Chloroquine phosphate

Developed in the 1950s to treat malaria, during in vitro tests the drug has shown the potential to inhibit coronavirus growth. It is being tested on 135 patients in hospitals in Beijing and Guangdong province, and a trial in Hunan province is in the pipeline, said Xu Nanping, vice-minister of science and technology.

Of the patients tested, 130 have mild or moderate symptoms, while five were in critical condition, he said. After the drug was administered, there was no deterioration in all the tested patients' conditions. Four of the five critical cases recovered, and the status of the remaining one rose to "moderate".

Zhong Nanshan, China's leading epidemic control expert, said early clinical results show that after taking the drug for four days patients tested negative for the virus. However, the results have not been confirmed via rigorous control experiments, so it is too early to say if the drug is effective, he added.

Zhong said some experts have expressed concerns about the drug's safety, saying it could cause sudden death if the dosage exceeds the 2-gram safety limit.

"Currently, test patients receive about 1 gram of the drug per day, which is well within the safety limits," he said, adding that some adjustments to dosage will be made in light of the drug's accumulation in the body, especially for patients with heart disease.

Plasma transfusion therapy

Plasma, the liquid part of blood, contains important proteins and other substances crucial to overall health. Transfusion therapy sees people injected with plasma collected from patients who have recovered from the coronavirus, which contains antibodies that may be effective against the disease.

"Scientists have reached a consensus that this treatment is safe and effective for patients in critical condition," said Guo Yanhong, an official with the National Health Commission, adding that the treatment has been used to combat severe acute respiratory syndrome and Ebola.

As of Feb 28, a total of 544 recovered coronavirus patients had donated plasma to 245 critically ill people. As a result, 91 registered an improvement, Guo said.

Wang Guiqiang, head of the Department of Infectious Diseases at Peking University First Hospital, said the plasma collection process is safe and highly regulated.

About 200 to 300 milliliters of pure plasma are drawn from donors at each session. "The donor's plasma level recovers within a week or two, with very few side effects," he said.

However, experts and the latest treatment guidelines advise recovered patients to undergo checkups for two weeks after leaving hospital, and to ensure they are fully healthy before donating.

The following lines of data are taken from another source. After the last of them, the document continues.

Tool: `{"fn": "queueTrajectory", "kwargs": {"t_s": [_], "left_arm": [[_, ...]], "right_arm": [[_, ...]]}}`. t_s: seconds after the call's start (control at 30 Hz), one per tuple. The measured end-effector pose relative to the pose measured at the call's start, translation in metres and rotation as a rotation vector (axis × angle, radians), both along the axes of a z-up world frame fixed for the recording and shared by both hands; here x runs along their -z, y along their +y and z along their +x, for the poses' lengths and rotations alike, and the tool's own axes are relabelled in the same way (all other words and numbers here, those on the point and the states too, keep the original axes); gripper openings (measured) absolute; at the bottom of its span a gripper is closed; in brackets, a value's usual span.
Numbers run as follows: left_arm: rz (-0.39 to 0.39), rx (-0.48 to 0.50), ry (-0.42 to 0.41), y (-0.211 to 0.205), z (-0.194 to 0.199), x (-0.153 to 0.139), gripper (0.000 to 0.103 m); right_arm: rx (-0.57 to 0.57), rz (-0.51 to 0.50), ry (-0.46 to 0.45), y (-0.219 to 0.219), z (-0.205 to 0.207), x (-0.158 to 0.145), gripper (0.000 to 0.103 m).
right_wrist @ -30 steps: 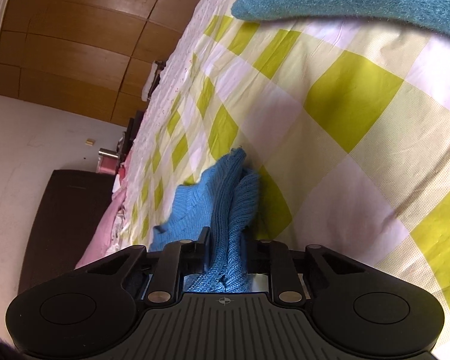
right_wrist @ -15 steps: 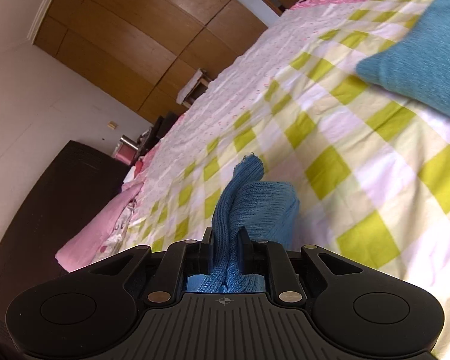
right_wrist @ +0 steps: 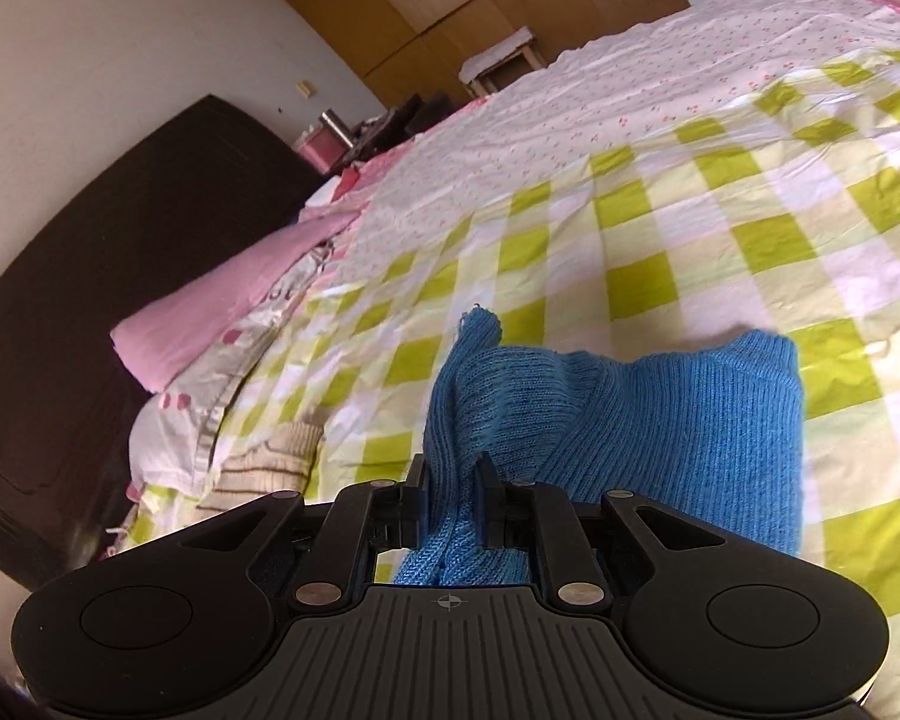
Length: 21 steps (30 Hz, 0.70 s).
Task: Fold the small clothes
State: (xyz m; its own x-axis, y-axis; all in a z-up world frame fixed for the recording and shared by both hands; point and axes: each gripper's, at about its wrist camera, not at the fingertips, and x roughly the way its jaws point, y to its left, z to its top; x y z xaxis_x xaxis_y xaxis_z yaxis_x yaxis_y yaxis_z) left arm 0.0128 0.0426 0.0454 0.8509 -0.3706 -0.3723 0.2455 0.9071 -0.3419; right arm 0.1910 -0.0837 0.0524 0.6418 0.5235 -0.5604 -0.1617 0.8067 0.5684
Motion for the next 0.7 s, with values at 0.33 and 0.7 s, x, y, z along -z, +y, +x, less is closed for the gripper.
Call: {"fn": "queueTrajectory", "kwargs": {"t_s": [0.33,0.7], "left_arm": [[0.016,-0.066,0.128,0.035,0.004,0.042,0.020],[0.079,-0.103,0.126,0.051,-0.013,0.028,0.027]], "right_arm": [[-0.107,-0.132,0.083,0.063,0.016,0.044,0.023],[-0.191,-0.091,-0.020,0.057,-0.004,0.003,0.025]]}}
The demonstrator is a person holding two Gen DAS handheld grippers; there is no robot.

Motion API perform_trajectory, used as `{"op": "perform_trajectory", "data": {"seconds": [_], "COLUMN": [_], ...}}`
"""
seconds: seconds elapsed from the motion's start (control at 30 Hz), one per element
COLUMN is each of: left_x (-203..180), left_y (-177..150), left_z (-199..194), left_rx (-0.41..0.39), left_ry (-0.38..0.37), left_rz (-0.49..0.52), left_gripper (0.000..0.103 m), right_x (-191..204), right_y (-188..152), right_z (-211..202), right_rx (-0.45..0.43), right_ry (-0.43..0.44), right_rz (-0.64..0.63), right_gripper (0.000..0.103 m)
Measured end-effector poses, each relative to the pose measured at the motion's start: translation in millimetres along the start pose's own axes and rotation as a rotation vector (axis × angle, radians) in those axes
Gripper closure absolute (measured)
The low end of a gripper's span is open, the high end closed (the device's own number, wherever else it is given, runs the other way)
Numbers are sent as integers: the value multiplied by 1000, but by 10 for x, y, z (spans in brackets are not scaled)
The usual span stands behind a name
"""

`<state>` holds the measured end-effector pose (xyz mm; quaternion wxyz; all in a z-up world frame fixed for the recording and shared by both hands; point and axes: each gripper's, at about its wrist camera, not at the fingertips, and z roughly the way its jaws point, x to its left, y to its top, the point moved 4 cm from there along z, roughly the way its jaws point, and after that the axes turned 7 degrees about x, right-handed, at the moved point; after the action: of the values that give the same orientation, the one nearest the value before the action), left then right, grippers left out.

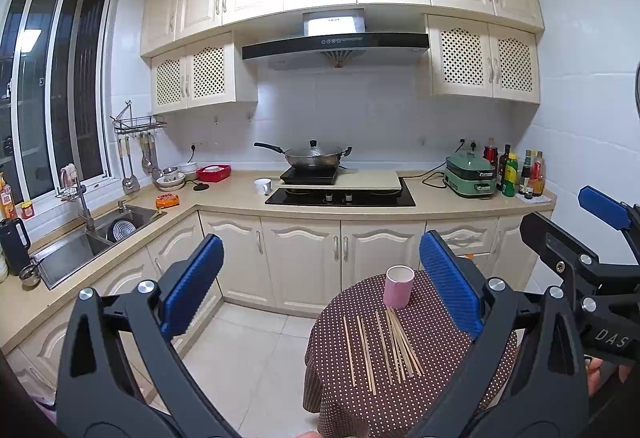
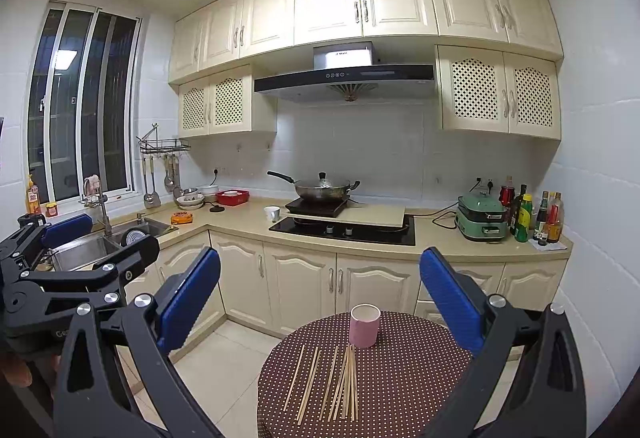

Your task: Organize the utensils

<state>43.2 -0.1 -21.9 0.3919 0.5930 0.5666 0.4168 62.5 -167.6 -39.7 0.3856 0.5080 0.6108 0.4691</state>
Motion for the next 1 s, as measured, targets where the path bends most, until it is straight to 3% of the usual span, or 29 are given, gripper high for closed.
{"op": "perform_trajectory", "data": {"seconds": [1.0], "left_x": [93], "left_y": [-25], "left_z": [126], "left_rx": [11], "left_ry": [-5], "left_rz": [3], "left_gripper": [6], "right_x": [14], "right_y": [18], "right_z": [143], "right_rx": [18], "right_ry": [-4], "right_rz": [12], "right_gripper": [7]}}
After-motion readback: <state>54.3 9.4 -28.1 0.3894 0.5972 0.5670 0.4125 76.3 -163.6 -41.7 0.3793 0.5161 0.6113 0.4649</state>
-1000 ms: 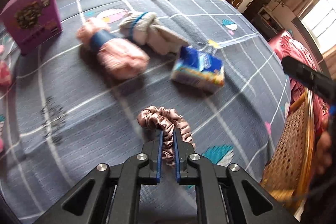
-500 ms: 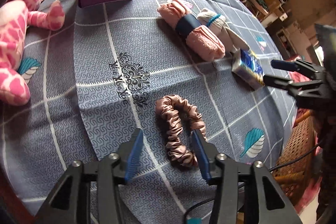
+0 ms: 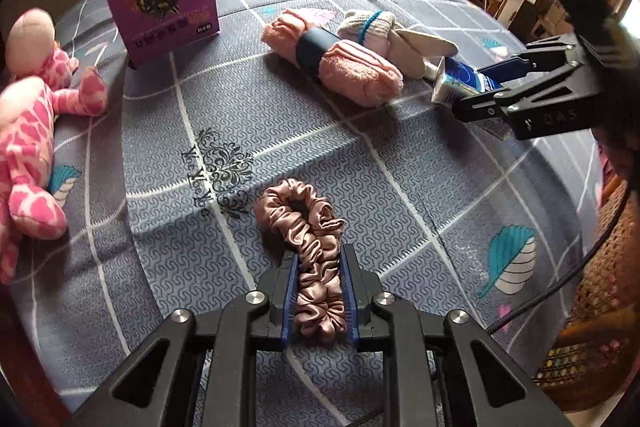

Moreover, plasma transfusion therapy requires blood-type compatibility, which limits its scale-up capability.

As a result, China has been boosting efforts to encourage former patients to donate plasma.

Favipiravir

It is an antiviral drug developed in Japan to be used against many viruses built around ribonucleic acid-a substance essential for human life-including the novel coronavirus.

The drug is currently undergoing a controlled experiment on 80 patients in Shenzhen, Guangdong province, and has shown promising early results, Xu, the vice-minister, said.

He said experts have advised expanding the clinical trials to confirm the drug's potency. In 2017, the Japanese government listed Favipiravir as one of its strategic medicines against future flu outbreaks.

The Third People's Hospital of Shenzhen, the establishment conducting the clinical trial, said patients taking Favipiravir are improving with no obvious adverse effects.

That means it is safer than Lopinavir/ritonavir, an anti-HIV drug that is also being tested for efficacy at the institution but has shown obvious side effects, the hospital said.